PhD Studentship: Chrono-urbanism and well-being. Department of Computer Science, UQ-Exeter Institute PhD Studentship (Funded) for January 2027 Entry.
University of Exeter - Department of Computer Science
| Qualification Type: | PhD |
|---|---|
| Location: | Devon, Exeter |
| Funding for: | UK Students, EU Students, International Students, Self-funded Students |
| Funding amount: | Full tuition fees, stipend of £21,805 per annum, travel funds of up to £15,000, and RTSG of £10,715 are available over the 3.5 year studentship |
| Hours: | Full Time |
| Placed On: | 31st March 2026 |
| Closes: | 24th April 2026 |
| Reference: | 5842 |
Project Description
Chrono-urbanism is an urban planning approach that prioritises time as a core resource, aiming to reduce travel time by placing essential services, leisure, and work within a short walk or bike ride. This approach seeks to create sustainable and healthy cities through “urban villages.” It provides the theoretical framework for concepts like the 15-minute city, which defines a 15-minute limit for a “short walk or bike ride.” While this idea is appealing at first sight, it raises several problems.
- The assumption that 15 minutes is an appropriate threshold across all contexts, populations, and types of amenities remains largely unexamined. Why 15, rather than 10, 20, or 30 minutes?
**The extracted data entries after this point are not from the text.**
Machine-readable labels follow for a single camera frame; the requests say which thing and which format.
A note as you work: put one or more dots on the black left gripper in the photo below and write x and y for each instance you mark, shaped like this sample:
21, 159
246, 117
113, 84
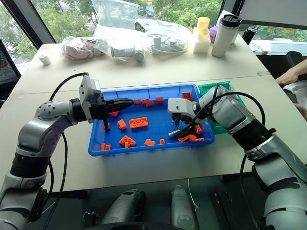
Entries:
98, 109

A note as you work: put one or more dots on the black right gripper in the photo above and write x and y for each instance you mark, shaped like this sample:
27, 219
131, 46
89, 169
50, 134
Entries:
182, 118

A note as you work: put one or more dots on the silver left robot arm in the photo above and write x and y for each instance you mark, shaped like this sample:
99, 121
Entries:
36, 134

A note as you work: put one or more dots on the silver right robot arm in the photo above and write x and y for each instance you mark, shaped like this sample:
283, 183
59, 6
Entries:
254, 139

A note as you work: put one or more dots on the blue plastic bin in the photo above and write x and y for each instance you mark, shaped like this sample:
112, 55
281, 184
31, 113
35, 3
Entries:
156, 119

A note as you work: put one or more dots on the green plastic bin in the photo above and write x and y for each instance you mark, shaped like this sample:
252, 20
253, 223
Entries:
230, 95

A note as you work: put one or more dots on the person's bare hand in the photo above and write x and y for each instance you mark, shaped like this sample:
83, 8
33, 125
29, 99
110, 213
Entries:
287, 75

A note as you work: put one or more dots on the small orange toy brick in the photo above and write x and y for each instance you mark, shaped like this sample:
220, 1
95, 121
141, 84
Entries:
122, 124
199, 129
114, 113
137, 101
159, 100
149, 142
106, 146
148, 103

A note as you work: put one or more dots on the flat orange toy brick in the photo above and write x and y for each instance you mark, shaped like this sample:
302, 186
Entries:
200, 139
189, 138

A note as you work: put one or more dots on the tiny orange toy brick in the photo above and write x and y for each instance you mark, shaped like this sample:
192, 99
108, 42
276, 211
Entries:
162, 141

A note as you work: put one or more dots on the large orange six-stud brick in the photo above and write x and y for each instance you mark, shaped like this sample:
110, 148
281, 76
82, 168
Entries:
138, 123

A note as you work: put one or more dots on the orange toy brick cluster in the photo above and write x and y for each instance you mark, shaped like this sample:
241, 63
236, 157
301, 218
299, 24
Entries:
127, 141

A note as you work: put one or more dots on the red-orange toy brick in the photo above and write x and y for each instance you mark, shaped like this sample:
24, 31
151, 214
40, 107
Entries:
187, 96

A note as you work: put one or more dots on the white and grey bottle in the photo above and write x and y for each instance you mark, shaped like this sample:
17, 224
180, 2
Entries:
127, 52

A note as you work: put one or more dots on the bagged pink cloth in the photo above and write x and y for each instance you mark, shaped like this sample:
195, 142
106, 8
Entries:
79, 49

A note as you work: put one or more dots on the grey rounded robot leg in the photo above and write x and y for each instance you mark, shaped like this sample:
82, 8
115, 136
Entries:
183, 208
124, 206

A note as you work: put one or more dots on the small white cylinder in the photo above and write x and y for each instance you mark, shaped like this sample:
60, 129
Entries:
44, 60

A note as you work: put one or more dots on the white power strip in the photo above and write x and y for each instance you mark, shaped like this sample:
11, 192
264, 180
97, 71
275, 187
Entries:
168, 44

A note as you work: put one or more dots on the large clear plastic bag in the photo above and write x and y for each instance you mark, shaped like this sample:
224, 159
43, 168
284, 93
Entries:
124, 19

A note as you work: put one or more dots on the purple plastic bag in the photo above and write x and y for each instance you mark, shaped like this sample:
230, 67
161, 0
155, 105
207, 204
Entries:
213, 33

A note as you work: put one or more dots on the white tumbler with black lid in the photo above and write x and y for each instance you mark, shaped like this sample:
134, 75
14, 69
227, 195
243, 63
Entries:
224, 36

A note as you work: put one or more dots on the yellow plastic cup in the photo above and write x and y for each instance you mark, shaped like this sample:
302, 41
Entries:
203, 27

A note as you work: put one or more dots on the black mesh chair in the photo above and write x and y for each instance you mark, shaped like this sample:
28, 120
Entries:
7, 69

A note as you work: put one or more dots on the black bottle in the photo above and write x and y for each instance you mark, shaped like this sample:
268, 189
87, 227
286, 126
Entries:
249, 34

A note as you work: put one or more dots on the person's white clothing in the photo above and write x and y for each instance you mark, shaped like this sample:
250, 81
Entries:
297, 92

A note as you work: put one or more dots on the black office chair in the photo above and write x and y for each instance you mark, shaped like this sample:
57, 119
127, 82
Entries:
294, 58

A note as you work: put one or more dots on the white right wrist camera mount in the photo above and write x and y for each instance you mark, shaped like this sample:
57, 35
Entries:
180, 105

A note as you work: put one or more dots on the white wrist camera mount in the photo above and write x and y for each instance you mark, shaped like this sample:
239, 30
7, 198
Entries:
87, 92
180, 105

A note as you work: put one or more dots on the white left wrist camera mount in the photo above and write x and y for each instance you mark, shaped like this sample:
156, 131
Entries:
87, 92
- The assumption that the health and wellbeing benefits of this model will be evenly distributed is largely untested. There is a risk that “urban villages” will be created mainly in areas with wealthier and healthier populations, leaving poorer and less healthy groups in “urban deserts” with limited access to amenities, active travel opportunities, and health-promoting environments.
This project will empirically test both assumptions to develop a more nuanced, evidence-based framework linking chrono-urban accessibility to health and socioeconomic outcomes. It will:
- Challenge the fixed-threshold paradigm by introducing the concept of the “N-minute city,” where N is a time variable that differs across socioeconomic contexts, amenity types (ranging from pharmacies and doctors' surgeries to supermarkets and bus stops), and urban forms (e.g., low-rise versus high-rise). Amenity locations will be extracted from OpenStreetMap and validated against official datasets. A composite N will be computed as a weighted average across amenity types, with weights reflecting the relative necessity of each service (for example, a pharmacy is more essential at close proximity than a post office). The quality of amenities, not merely their presence, will be incorporated into the N measurement by drawing on open-access, crowd-sourced data such as online customer reviews. This work will produce a generalisable, open-source tool for computing variable-threshold accessibility indices.
- Examine the relationships between N and health and socioeconomic outcomes, including self-reported health status, prevalence of chronic disease, mental wellbeing, physical activity levels, income, deprivation, educational attainment, vehicle ownership, and housing typology at fine spatial scales. The composite N will be further disaggregated by age, gender, and household composition to reveal how the health consequences of urban accessibility differ across population groups. This work will generate actionable insights for urban planners and public health practitioners seeking to improve population health and reduce spatial inequities in service provision.
The project involves six cities: London and Exeter in the UK, Brisbane and Melbourne in Australia, and São Paulo and Fortaleza in Brazil. These case studies cover diverse urban sizes, forms, wealth levels, and health profiles. The project uses spatial analysis and GIS, including network-based walkability modelling with OpenStreetMap, large-scale human mobility analysis with anonymised Call Detail Records and geolocated social media data, and computational techniques from network science and machine learning. It is interdisciplinary, combining theories of healthy and accessible cities with computational data science, network science, and spatial analytics.